Begitupun pada sekolah dan petugas layanan publik (pendidikan) untuk melakukan atau memberikan pelayanan prima dan meningkatkan prestasinya. Berikan reward dan punishment sesuai dengan mekanisme reformasi birokrasi.
Solusi Pendanaan Alternatif Non SiswaÂ
Solusinya agar sekolah bisa memenuhi pembiayaan (sharing pembiayaan non APBN/D dan orang tua siswa) untuk kelangsungan belajar mengajar, beri ruang penggunaan dana Corporate Social Responsibility (CSR) di dalam PP atas turunan RUU Sisdiknas.
Beri kesempatan perusahaan-perusahan melalui penggunaan dana CSR, agar bisa masuk untuk perbantuan pendidikan. Untuk menutup semua kemungkinan dalam menarik dana dan/atau natura dari siswa, dan buka bantuan dari sektor hibah dan/atau CSR.

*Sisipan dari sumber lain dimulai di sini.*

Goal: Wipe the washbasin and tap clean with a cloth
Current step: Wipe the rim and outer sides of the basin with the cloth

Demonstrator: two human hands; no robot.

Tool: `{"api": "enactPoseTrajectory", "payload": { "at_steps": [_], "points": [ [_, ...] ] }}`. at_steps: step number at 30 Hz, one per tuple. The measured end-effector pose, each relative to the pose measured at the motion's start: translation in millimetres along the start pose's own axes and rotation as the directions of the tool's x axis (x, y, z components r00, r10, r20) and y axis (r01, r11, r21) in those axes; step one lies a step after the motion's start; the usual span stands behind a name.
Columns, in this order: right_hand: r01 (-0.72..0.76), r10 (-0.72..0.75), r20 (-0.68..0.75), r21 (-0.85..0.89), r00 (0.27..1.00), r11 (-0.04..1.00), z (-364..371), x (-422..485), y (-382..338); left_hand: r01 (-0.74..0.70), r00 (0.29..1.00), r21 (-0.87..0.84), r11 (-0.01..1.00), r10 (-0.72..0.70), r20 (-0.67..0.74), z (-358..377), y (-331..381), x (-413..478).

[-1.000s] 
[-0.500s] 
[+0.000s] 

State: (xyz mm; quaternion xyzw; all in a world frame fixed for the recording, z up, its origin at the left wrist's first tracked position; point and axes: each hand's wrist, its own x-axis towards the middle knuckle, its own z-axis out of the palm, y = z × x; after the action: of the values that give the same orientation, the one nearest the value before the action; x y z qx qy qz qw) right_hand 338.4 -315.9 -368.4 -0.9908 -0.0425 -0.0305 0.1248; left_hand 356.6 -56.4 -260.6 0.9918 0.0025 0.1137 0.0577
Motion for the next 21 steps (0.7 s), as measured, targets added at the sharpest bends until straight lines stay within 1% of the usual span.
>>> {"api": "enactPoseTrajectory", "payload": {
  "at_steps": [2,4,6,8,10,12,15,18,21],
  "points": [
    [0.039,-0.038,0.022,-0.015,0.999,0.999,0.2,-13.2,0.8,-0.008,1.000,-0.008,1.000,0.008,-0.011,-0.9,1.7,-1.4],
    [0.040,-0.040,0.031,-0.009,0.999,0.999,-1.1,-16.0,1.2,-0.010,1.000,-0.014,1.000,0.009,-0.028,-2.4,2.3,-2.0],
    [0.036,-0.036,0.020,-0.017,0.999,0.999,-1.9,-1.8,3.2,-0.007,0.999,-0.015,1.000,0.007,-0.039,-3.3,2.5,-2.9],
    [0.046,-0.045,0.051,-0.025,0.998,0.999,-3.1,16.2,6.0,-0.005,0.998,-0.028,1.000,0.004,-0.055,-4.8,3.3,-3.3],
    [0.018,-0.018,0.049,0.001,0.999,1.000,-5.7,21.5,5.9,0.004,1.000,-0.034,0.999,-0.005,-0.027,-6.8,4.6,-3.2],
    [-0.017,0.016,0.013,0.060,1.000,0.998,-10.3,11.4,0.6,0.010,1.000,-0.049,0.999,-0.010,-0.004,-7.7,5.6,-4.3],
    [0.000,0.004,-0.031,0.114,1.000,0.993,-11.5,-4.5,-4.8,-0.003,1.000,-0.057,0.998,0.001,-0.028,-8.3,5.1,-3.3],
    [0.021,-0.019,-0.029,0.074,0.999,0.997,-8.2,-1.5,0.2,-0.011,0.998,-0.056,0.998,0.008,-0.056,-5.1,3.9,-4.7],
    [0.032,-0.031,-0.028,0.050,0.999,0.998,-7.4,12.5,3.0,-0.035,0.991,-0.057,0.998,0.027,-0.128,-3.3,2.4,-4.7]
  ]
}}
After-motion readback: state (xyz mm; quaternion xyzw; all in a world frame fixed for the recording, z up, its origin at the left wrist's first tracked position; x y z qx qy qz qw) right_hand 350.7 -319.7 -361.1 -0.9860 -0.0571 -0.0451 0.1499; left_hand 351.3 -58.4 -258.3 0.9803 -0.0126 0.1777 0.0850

Jadi tidak ada alasan bagi orang tua untuk tidak menyekolahkan anaknya pada masa wajib belajar 13 tahun tersebut, semua harus sekolah.
Maka konsekuensi wajib belajar benar-benar pemerintah memfasilitasi dengan gratis segala kebutuhan sekolah dan sarana prasarana siswa dalam proses belajar mengajar di sekolah.
Itu baru dinyatakan wajib belajar dan wajib difasilitasi oleh pemerintah dan/atau pemerintah daerah, baik provinsi maupun kabupaten dan kota, senua bertanggung-jawab. Demi kemajuan pendidikan anak bangsa Indonesia.
Setiap orang menjadi guru, setiap rumah menjadi sekolah. Bagaimana pendapat Anda?